Not only did each mole rat have its own vocal signature, but each colony had its own distinct dialect, which was passed down, culturally, over generations. During times of social instability — as in the weeks after a colony’s queen was violently deposed — these cohesive dialects fell apart. When a new queen began her reign, a new dialect appeared to take hold. “The greeting call, which I thought was going to be pretty basic, turned out to be incredibly complicated,” said Dr. Barker, who is now studying the many other sounds the rodents make. “Machine-learning kind of transformed my research….”
In recent years, scientists have begun deploying this technology to decode animal communication, using machine-learning algorithms to identify when squeaking mice are stressed or why fruit bats are shouting. Even more ambitious projects are underway — to create a comprehensive catalog of crow calls, map the syntax of sperm whales and even to build technologies that allow humans to talk back. “Let’s try to find a Google Translate for animals,” said Diana Reiss, an expert on dolphin cognition and communication at Hunter College and co-founder of Interspecies Internet, a think tank devoted to facilitating cross-species communication….

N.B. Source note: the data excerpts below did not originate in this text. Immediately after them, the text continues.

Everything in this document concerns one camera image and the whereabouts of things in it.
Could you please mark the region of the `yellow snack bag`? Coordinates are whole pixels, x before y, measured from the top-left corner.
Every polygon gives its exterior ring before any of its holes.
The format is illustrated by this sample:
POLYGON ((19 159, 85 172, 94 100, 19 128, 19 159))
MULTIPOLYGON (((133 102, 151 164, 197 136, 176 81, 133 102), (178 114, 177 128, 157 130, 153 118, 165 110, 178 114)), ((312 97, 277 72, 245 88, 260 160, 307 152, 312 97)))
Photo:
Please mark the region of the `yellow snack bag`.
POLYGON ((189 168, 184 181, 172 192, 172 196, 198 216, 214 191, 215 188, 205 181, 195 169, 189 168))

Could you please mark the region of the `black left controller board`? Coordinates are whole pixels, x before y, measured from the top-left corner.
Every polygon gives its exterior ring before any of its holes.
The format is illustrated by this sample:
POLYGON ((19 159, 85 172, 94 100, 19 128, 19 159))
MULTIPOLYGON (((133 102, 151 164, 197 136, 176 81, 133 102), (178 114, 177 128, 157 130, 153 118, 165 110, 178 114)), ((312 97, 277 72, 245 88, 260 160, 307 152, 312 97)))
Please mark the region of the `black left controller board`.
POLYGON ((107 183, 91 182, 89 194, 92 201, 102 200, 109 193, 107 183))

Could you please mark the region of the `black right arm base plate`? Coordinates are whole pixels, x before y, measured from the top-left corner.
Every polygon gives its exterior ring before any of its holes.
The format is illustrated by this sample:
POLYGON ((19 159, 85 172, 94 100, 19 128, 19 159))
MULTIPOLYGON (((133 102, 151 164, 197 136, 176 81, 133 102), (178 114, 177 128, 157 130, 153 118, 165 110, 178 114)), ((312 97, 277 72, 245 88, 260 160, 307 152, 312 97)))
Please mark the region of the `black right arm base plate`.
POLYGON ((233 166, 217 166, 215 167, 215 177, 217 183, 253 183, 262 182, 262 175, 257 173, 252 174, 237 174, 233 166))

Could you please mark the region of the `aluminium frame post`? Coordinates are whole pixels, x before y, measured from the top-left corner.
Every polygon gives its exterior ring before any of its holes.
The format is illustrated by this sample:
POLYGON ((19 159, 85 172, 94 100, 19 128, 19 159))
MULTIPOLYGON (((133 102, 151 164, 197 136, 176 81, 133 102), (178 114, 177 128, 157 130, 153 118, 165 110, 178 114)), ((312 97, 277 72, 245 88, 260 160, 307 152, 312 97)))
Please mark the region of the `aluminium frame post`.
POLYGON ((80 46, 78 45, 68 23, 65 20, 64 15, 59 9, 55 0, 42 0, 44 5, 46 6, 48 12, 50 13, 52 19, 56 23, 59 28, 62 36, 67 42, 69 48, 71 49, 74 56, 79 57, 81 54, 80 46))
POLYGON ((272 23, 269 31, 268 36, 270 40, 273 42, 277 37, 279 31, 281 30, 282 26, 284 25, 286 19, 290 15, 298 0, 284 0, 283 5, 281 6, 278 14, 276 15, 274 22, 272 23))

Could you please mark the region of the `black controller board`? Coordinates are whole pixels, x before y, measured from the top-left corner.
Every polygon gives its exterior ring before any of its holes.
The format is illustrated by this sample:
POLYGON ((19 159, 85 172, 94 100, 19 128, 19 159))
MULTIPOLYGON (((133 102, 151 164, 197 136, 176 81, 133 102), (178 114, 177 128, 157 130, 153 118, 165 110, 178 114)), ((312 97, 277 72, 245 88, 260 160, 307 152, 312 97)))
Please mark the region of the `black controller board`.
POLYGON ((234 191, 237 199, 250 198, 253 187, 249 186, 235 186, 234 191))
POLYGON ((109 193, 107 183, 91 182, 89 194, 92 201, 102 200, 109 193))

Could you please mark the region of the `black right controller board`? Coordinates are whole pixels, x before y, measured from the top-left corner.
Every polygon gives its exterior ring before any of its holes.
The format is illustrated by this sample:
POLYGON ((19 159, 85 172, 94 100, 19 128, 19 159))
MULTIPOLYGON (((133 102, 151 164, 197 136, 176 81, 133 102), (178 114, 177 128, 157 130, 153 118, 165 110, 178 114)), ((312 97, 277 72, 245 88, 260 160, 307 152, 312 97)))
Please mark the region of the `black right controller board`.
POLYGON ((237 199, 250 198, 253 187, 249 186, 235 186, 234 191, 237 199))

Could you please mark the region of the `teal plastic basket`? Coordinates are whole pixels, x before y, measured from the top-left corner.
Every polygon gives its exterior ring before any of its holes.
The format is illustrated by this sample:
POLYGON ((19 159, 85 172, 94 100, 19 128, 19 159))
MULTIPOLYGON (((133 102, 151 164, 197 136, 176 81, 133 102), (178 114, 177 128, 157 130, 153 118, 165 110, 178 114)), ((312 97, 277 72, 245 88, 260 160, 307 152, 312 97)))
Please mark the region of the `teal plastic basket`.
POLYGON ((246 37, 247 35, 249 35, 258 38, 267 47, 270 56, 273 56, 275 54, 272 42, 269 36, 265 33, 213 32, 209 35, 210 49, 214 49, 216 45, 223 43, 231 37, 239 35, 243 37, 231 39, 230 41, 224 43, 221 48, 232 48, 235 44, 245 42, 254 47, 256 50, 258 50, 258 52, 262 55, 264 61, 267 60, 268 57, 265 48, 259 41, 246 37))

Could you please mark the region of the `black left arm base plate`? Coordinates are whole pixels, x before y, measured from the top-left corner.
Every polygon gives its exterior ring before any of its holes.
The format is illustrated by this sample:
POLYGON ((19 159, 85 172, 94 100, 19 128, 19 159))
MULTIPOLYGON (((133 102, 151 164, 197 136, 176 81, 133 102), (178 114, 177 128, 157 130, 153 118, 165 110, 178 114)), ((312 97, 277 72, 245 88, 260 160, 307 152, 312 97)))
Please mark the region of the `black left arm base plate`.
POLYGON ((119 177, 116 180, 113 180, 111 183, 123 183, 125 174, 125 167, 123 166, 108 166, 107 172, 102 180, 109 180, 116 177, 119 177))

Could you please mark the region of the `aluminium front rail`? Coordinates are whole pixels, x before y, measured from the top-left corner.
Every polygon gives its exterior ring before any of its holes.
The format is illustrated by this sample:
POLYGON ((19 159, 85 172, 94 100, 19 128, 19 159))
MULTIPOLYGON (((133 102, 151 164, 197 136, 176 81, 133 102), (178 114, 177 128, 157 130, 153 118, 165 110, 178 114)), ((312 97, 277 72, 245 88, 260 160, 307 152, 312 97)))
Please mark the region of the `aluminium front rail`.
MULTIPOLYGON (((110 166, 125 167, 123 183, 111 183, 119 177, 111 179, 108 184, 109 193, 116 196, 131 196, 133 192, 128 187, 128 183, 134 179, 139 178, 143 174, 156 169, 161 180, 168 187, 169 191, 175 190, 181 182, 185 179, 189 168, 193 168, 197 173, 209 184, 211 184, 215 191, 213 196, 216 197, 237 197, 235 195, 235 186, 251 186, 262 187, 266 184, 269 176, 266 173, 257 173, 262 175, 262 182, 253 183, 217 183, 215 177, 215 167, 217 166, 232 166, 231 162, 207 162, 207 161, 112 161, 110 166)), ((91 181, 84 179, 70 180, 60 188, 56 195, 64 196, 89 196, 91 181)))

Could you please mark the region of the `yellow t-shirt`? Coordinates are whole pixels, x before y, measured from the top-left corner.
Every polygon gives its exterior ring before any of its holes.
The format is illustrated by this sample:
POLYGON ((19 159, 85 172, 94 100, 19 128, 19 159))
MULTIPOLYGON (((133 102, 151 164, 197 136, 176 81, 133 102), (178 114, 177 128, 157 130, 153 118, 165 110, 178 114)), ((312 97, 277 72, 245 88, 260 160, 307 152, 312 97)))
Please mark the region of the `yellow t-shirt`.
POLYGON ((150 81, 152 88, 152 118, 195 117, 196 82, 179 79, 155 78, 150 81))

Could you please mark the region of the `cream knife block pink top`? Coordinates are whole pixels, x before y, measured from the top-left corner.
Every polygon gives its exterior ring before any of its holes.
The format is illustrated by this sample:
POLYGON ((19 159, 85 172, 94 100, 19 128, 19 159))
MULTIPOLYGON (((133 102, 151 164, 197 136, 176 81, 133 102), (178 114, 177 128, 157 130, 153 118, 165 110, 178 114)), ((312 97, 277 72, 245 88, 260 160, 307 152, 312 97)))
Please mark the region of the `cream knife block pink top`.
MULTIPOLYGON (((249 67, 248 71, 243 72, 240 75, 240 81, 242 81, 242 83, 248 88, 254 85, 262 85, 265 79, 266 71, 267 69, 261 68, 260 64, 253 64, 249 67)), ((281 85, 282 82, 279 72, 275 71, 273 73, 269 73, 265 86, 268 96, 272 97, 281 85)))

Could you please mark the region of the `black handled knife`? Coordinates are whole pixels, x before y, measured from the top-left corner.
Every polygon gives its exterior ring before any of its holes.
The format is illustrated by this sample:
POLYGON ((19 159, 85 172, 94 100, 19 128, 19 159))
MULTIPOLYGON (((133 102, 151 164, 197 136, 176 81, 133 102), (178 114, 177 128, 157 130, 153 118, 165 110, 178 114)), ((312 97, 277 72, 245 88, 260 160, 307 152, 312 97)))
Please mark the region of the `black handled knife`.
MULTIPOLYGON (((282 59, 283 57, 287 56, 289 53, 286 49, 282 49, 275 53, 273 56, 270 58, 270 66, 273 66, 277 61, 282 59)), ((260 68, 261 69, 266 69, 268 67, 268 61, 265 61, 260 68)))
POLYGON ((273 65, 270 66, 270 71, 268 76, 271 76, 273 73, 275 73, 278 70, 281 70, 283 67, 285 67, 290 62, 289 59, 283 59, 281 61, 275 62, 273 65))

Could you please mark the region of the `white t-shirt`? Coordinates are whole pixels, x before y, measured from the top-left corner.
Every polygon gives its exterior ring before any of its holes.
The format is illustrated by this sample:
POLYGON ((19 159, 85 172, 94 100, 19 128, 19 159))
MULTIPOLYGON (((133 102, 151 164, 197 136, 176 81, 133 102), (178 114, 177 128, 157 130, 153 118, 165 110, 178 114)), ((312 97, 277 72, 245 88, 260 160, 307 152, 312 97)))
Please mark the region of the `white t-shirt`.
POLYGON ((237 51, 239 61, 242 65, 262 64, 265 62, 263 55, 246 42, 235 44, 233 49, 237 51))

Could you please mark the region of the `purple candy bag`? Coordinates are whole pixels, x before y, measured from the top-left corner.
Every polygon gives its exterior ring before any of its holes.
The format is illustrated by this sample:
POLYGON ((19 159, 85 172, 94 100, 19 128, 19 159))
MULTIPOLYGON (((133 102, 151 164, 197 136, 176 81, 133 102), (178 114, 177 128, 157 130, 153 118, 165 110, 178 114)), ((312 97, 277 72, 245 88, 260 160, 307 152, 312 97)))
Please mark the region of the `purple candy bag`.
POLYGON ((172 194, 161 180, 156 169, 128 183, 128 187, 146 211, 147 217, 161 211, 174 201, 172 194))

[H]umanity is not on the verge of having a Rosetta Stone for whale songs or the ability to chew the fat with cats. But the work is already revealing that animal communication is far more complex than it sounds to the human ear, and the chatter is providing a richer view of the world beyond our own species…. [S]cientists have shown that these programs can tell apart the voices of individual animals, distinguish between sounds that animals make in different circumstances and break their vocalizations down into smaller parts, a crucial step in deciphering meaning.